I've been on a grief journey for a while. My parents were both very ill the past few years and both passed away (my dad in Sept, 2017 and my mom in Jan, 2018). In that time, I have found many things about grief and how it puts a stop on doing anything productive in life. As a therapist we are supposed to look at the clinical aspects of loss, how it effects the brain etc... We are taught how to help others cope and move forward in their journey. I get that but I'm more down to earth about psychology.
Yes I believe the stages of grief do exist and mainly for the mere fact I've been thru them this way and that way and all around them like a roller coaster. I've been angry, I've been depressed, I've been shocked, I've bargained. You name it and I've been there. And they truly suck but there is a small brighter side to it that I have found. It is gratitude and spirituality. I have found both things recently over and over without really trying.
When the days seemed the darkest, I found a spark of light and so can you.

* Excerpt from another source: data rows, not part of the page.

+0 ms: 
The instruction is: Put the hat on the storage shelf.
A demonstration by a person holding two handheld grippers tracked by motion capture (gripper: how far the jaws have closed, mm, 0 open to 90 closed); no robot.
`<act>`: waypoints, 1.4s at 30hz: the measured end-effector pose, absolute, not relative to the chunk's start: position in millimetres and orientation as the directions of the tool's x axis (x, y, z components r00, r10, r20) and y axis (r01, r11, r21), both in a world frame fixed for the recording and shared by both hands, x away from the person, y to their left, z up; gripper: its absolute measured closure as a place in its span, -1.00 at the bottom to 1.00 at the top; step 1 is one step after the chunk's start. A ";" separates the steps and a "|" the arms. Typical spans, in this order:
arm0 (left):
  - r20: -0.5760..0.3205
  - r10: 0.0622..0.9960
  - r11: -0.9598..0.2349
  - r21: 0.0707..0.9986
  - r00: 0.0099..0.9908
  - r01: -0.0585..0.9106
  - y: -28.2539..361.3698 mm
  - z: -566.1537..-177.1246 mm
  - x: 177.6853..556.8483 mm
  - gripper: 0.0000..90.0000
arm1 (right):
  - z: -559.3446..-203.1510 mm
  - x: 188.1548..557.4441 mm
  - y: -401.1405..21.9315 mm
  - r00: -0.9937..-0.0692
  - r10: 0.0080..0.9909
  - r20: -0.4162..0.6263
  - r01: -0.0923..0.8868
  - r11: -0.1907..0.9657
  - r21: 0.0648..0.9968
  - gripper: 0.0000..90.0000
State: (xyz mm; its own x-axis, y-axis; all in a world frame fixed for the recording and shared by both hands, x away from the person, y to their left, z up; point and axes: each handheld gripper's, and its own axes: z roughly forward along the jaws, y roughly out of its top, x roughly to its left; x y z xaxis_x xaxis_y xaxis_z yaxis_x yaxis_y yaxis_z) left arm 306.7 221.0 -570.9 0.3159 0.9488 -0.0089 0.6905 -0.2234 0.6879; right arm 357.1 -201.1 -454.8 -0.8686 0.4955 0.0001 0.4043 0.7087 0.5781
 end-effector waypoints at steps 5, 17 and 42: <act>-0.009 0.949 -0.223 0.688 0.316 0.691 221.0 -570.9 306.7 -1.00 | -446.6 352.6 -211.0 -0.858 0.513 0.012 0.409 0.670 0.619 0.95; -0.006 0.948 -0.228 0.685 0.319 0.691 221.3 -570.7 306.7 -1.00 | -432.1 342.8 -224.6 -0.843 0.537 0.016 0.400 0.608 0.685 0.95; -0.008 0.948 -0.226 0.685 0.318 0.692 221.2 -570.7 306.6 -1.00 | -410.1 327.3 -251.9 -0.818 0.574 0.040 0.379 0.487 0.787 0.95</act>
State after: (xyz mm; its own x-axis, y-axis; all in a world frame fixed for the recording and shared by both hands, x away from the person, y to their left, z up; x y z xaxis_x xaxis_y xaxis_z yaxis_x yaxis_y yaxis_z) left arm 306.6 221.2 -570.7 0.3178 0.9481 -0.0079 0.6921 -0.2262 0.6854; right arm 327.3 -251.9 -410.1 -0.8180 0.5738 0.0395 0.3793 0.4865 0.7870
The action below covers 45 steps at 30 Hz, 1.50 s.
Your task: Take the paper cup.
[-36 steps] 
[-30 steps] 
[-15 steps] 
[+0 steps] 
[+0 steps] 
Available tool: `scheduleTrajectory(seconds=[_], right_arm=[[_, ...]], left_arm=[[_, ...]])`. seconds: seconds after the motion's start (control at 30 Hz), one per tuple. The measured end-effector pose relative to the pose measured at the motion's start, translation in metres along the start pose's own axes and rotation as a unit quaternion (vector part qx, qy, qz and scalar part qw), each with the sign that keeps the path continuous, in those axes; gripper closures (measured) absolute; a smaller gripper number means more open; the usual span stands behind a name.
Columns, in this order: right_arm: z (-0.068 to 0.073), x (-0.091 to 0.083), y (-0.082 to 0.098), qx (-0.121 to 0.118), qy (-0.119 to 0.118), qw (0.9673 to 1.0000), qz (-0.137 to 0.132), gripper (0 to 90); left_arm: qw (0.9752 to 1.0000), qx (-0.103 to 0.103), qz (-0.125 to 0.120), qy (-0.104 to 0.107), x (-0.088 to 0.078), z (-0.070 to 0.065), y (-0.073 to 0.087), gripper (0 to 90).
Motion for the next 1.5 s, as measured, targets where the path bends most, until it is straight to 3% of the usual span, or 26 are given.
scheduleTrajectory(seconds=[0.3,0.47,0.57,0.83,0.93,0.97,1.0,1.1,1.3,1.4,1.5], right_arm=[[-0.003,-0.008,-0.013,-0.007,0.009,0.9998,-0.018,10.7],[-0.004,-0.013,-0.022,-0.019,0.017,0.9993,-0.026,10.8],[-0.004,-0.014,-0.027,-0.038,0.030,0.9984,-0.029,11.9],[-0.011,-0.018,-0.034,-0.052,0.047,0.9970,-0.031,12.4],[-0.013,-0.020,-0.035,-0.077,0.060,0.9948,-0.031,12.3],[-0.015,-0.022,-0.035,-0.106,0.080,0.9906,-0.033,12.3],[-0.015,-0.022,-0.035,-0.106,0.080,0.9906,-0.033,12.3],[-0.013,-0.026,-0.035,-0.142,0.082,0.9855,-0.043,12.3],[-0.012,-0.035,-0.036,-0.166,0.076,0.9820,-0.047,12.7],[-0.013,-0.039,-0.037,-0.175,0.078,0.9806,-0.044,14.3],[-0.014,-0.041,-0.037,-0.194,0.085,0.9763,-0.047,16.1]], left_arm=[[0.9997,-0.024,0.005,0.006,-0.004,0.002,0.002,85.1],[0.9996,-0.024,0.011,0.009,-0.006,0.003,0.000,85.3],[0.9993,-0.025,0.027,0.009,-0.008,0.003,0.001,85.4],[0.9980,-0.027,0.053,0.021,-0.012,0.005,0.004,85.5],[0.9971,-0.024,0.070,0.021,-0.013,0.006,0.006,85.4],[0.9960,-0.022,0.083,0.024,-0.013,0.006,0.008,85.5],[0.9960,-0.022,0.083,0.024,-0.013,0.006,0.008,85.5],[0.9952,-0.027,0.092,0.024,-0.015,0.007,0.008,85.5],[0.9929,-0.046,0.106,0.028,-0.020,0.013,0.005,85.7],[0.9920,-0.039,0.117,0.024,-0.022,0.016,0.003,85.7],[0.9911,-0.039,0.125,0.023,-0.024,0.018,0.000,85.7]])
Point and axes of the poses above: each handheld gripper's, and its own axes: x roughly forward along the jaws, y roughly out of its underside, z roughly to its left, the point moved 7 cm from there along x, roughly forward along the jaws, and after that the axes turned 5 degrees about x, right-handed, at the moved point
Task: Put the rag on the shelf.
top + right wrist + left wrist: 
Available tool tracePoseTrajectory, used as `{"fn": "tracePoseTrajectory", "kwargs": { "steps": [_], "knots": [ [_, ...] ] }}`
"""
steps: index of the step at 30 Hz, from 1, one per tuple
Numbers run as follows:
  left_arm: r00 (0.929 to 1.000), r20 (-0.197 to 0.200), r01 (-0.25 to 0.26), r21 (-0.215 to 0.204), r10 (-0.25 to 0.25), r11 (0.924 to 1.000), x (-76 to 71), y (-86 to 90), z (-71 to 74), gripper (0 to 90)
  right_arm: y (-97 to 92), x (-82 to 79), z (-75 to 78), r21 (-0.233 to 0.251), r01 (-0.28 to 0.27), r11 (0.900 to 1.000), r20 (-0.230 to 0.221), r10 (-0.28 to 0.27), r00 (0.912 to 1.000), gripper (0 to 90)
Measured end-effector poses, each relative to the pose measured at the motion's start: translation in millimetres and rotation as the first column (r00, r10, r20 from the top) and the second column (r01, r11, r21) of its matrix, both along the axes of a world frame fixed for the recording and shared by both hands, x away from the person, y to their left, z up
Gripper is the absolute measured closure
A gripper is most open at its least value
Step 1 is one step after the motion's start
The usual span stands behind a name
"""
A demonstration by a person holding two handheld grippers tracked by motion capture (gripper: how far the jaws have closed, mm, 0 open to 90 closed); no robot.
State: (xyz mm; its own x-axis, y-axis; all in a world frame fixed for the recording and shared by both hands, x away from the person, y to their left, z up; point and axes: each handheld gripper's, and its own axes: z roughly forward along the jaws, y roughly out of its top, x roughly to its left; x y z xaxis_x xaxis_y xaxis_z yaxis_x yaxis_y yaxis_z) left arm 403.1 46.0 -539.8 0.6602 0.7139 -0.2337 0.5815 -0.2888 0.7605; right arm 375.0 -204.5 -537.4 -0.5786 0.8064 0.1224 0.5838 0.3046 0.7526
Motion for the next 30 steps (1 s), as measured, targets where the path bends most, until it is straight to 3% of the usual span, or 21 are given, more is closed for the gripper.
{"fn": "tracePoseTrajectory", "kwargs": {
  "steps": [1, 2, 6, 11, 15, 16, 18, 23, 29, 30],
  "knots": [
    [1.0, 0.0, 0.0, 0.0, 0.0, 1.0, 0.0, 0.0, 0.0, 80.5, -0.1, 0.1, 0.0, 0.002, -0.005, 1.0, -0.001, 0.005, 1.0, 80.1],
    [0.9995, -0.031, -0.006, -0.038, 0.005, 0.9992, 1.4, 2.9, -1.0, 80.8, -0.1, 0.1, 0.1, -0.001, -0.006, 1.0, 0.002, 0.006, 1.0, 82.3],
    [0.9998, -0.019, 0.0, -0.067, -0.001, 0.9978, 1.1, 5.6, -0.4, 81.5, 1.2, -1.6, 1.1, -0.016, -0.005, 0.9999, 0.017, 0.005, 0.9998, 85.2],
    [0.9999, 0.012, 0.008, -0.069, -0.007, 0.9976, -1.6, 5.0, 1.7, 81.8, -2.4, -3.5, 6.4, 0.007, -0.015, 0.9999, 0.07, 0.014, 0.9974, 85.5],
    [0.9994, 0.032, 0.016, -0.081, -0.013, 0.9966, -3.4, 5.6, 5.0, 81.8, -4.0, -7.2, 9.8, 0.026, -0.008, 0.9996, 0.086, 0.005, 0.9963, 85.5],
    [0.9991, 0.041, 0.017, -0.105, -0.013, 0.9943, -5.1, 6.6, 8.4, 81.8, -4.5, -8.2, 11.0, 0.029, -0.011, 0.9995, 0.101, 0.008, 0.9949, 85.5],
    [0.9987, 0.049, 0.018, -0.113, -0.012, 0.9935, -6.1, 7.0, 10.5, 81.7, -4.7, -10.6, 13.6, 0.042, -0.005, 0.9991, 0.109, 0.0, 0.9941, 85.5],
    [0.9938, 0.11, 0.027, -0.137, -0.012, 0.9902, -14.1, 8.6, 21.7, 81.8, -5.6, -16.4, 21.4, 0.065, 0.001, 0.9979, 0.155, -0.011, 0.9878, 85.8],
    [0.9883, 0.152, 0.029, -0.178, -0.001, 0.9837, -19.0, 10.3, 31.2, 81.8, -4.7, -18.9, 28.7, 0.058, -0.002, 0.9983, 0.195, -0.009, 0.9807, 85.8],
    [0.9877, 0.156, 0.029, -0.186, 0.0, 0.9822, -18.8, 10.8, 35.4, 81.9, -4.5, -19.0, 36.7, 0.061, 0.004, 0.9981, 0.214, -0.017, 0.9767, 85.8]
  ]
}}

Yes I get the let's hide from the world, stay by myself and I don't want to interact with anyone even family or the clerk at Speedway where I frequent but you know what I have found a key to getting my thoughts out of that funk. And it is a temporary funk....
Losing someone is just plain hard and you feel crazy at times, crying for no reason, hearing the "if only I told them this....if only I'd listened better to their stories, etc..." thoughts play over and over in your head but if you are gentle with yourself and remind yourself it's ok to feel bat-sh*t crazy during this time it helps.
Once you give yourself a break, think about being grateful for something. What small things can you be grateful for today? Try to think of 3. You can do that. For example, 3 things I can think off the top of my head are: having a roof over my head, running water whenever I want and the mere fact I had my parents in my life for 49 years. Not everyone in this world has those luxuries so it helps me get back to wanting to help others and not get stuck on the depression channel in my head.
Now I'm not saying it's not ok to be upset. Of course it is but it is not ok to be stuck day after day. Loss is devastating and life has changed but we all have to move forward even a tiny step at a time and sometimes that tiny step is just taking a shower and getting out of the pjs.
My spirituality has played an important part recently when I consider I am not in control of my life. God or whatever higher power you may believe in, is in control. When I realize I need to let go of things that are above my pay grade like why did my parents have to get dementia and cancer and die that way within 4 months of each other.
It's helpful or at least it helps me realize that I really have little control over anything or anyone only my own actions and thoughts. I ask myself would my father or mother want me to sit around feeling sorry for myself and sad. No they would not. That rationale helps me change my mood, wipe my tears away and do something constructive to help someone else.
Well lovelies my hope is that anyone who is hurting will understand I get you and remember anyone who has coped with a loss, gets you. You are not alone!